Julian Assange, Google e Wikileaks

Julian Assange conta seu encontro com Eric Schmidt, presidente do Google, discutindo os problemas políticos enfrentados pela sociedade – da Primavera Árabe ao Bitcoin – e as respostas tecnológicas geradas pela rede global para esses dilemas.

Depois da publicação de Cypherpunks: liberdade e o futuro da internet e há mais de dois anos asilado na Embaixada do Equador em Londres, Julian Assange, fundador e editor do WikiLeaks, lança no Brasil seu segundo e mais recente livro, Quando o Google encontrou o WikiLeaks

Ao longo de 168 páginas, Assange discute as consequências da acumulação de poder pelo Google no século XXI e relata seu encontro com Eric Schmidt, presidente do grupo, em 2011. O resultado é um livro fascinante e alarmante, que revela os polos opostos em que esses dois personagens icônicos da atual “era tecnológica” se encontram e suas opiniões divergentes sobre o destino do mundo e das novas tecnologias.

Assange foi procurado pelo executivo quando cumpria prisão domiciliar em Norfolk, na Inglaterra. Na época, o Google estava a caminho de se tornar a empresa mais influente do planeta pelas mãos de Schmidt, uma pessoa de natureza analítica e inteligência sistemática. Ambos debateram questões contemporâneas – da Primavera Árabe ao Bitcoin – e as respostas tecnológicas surgidas na rede global para os atuais dilemas sociopolíticos. 

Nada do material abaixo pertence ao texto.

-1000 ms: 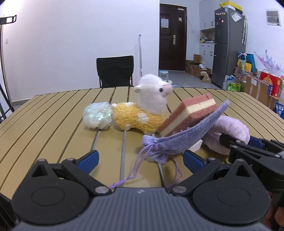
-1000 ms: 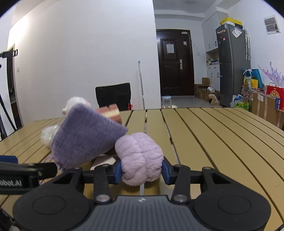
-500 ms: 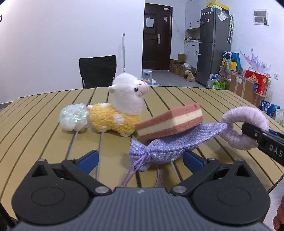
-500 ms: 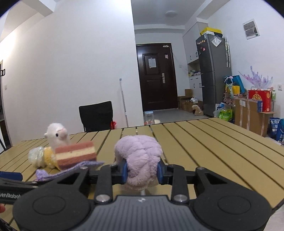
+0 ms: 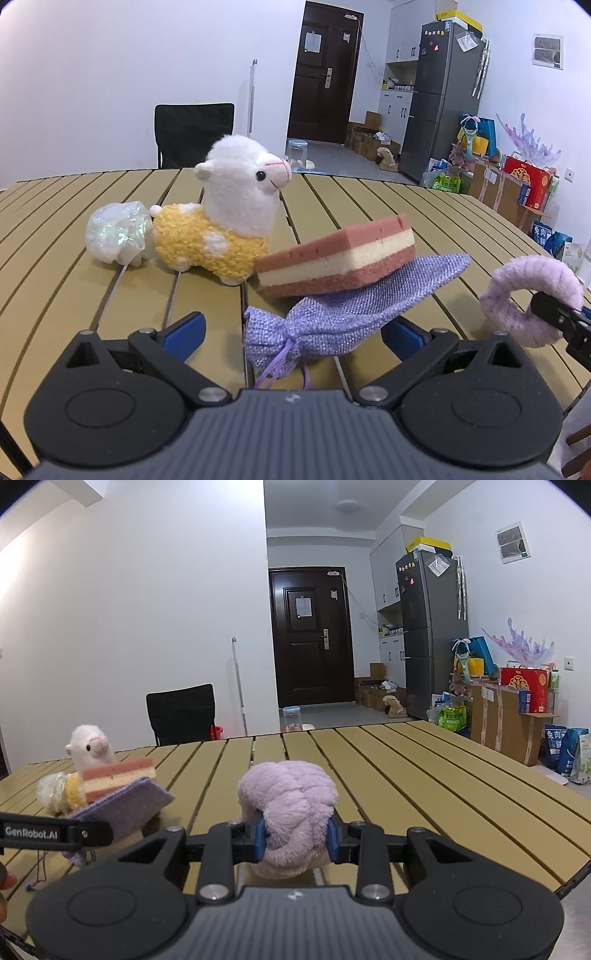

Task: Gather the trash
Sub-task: 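Close right gripper on pink ring while left gripper closes on lavender pouch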

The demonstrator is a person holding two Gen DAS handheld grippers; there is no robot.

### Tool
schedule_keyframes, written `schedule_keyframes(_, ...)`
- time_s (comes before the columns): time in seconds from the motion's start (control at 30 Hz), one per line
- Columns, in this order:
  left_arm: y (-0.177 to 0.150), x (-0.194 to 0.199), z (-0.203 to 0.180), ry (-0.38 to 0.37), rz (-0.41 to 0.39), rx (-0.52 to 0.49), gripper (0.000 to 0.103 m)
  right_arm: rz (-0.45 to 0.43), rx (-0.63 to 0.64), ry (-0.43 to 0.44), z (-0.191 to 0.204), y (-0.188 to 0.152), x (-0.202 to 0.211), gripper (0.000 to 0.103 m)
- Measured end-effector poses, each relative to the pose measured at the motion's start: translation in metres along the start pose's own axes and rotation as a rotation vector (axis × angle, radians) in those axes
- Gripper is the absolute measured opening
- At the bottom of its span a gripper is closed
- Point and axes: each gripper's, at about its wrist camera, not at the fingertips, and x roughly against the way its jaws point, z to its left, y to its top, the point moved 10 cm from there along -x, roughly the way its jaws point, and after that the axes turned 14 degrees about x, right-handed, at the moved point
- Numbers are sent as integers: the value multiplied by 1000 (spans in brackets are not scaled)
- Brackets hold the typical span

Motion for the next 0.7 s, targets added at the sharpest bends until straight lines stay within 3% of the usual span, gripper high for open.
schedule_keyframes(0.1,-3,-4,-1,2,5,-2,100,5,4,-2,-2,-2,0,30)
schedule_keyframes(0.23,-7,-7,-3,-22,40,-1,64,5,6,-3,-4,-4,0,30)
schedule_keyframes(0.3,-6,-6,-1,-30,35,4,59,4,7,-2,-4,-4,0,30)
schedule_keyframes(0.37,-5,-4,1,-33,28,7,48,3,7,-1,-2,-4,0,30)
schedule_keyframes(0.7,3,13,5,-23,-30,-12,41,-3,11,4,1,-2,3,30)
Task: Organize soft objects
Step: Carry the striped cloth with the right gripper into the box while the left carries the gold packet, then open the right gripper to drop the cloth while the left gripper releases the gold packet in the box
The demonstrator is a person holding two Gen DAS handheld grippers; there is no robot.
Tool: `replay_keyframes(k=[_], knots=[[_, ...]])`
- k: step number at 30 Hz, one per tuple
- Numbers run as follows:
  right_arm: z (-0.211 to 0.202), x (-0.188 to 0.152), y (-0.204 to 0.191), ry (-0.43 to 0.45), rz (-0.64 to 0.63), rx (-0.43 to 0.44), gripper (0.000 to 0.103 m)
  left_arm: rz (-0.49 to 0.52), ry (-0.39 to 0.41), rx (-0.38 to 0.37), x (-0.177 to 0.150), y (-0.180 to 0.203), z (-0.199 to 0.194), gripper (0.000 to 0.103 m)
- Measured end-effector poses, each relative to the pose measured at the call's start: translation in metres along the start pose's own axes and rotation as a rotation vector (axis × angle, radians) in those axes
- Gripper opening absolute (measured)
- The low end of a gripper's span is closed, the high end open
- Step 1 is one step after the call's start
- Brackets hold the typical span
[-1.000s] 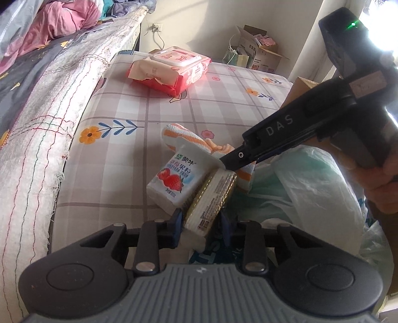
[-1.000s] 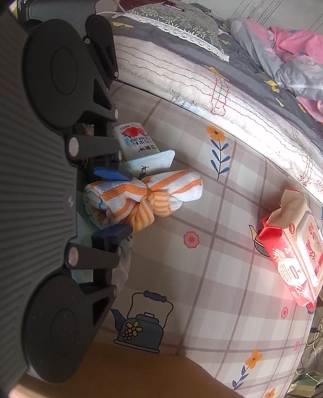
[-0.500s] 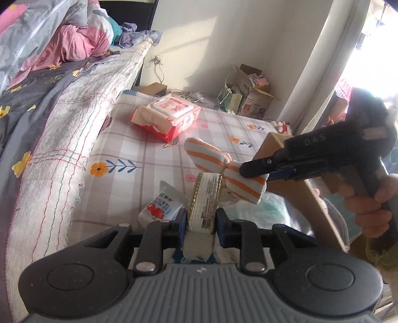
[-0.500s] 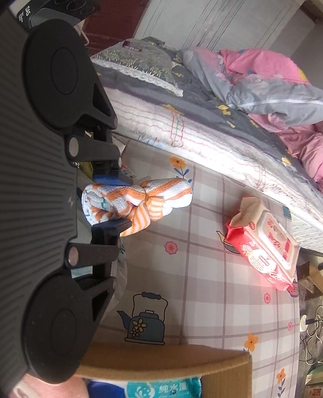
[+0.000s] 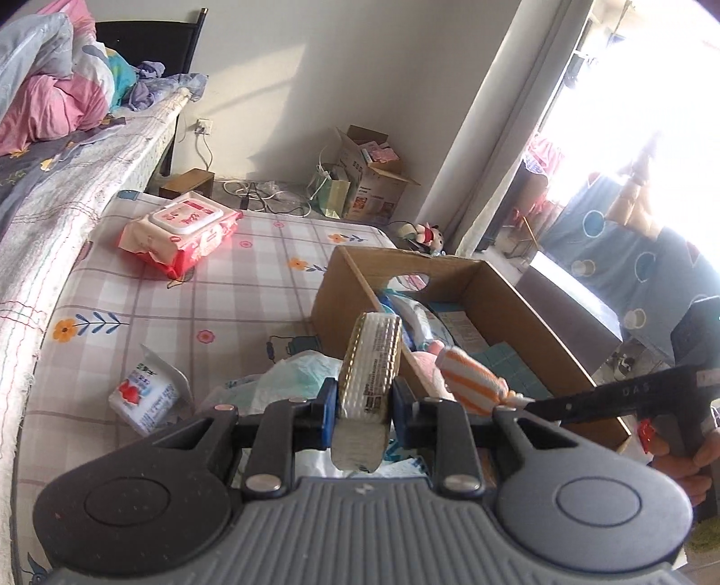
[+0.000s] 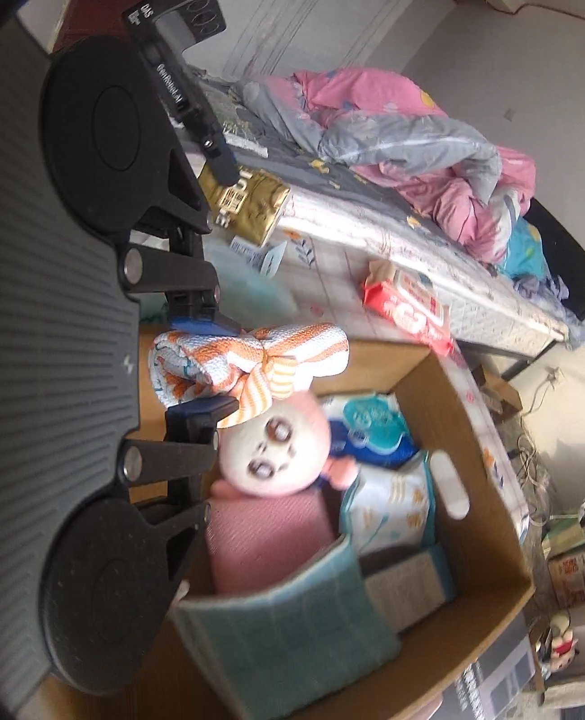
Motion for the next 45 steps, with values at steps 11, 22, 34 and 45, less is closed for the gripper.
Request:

Para Julian Assange  o potencial libertador da Internet é baseado na ausência de poder estatal. Schmidt, por outro lado, defende que sejam levadas em conta questões de política externa e as relações entre governo e empresas de tecnologia. Tais diferenças estão no cerne de uma disputa ideológica acirrada sobre o futuro da internet, que só se intensificou com os anos.

O livro traz um alerta sobre a natureza ambivalente das tecnologias de informação e comunicação e lembra que redes digitais e seus dispositivos não são neutros. 

“Assange liga nomes, fatos e instituições, deixando evidente que o Google não é uma mera empresa inovadora que distribui aplicativos e constrói plataformas para nos alegrar e nos permitir fazer mais por nós mesmos. O Google se tornou uma corporação que integra o sistema de controle, vigilância e expansão do poder do Estado norte-americano”, analisa o sociólogo Sérgio Amadeu da Silveira, na apresentação. 


“Muitas pessoas pensam que o mundo da tecnologia é o mundo da ausência de relações de poder. Este livro mostra que elas estão enganadas. O poder não se faz por meio da tecnologia somente, mas está embutido na própria tecnologia.”

O Google não é a única empresa cujo posicionamento no mercado tem possibilitado um enorme poder político, mas é um exemplo dos perigos da internet corporativa. 


“Desde muito cedo, seus fundadores perceberam que o processamento de informações em grande escala os colocaria no centro de tudo”, afirma Assange. 


“À medida que cresce o monopólio do Google na área de busca e serviços de internet, e ele estende a vigilância industrial para a maior parte da população do planeta, dominando rapidamente o mercado de telefonia móvel e apressando-se para ampliar o acesso à internet no hemisfério sul, ele se torna praticamente a própria internet para muitas pessoas. A influência do Google sobre as escolhas e o comportamento de todos os seres humanos se traduz em um poder concreto de influenciar o rumo da história.”

O livro ganhou destaque na imprensa internacional, noticiado em jornais como The Guardian e The Independent, por fazer parte da empreitada de Assange para revolucionar as formas de acesso à informação. 

Quando o Google encontrou o WikiLeaks apresenta a conversa entre Schmidt e Assange em forma de diálogo transcrito, e inclui ainda um prefácio redigido pelo fundador do WikiLeaks especialmente para a edição brasileira.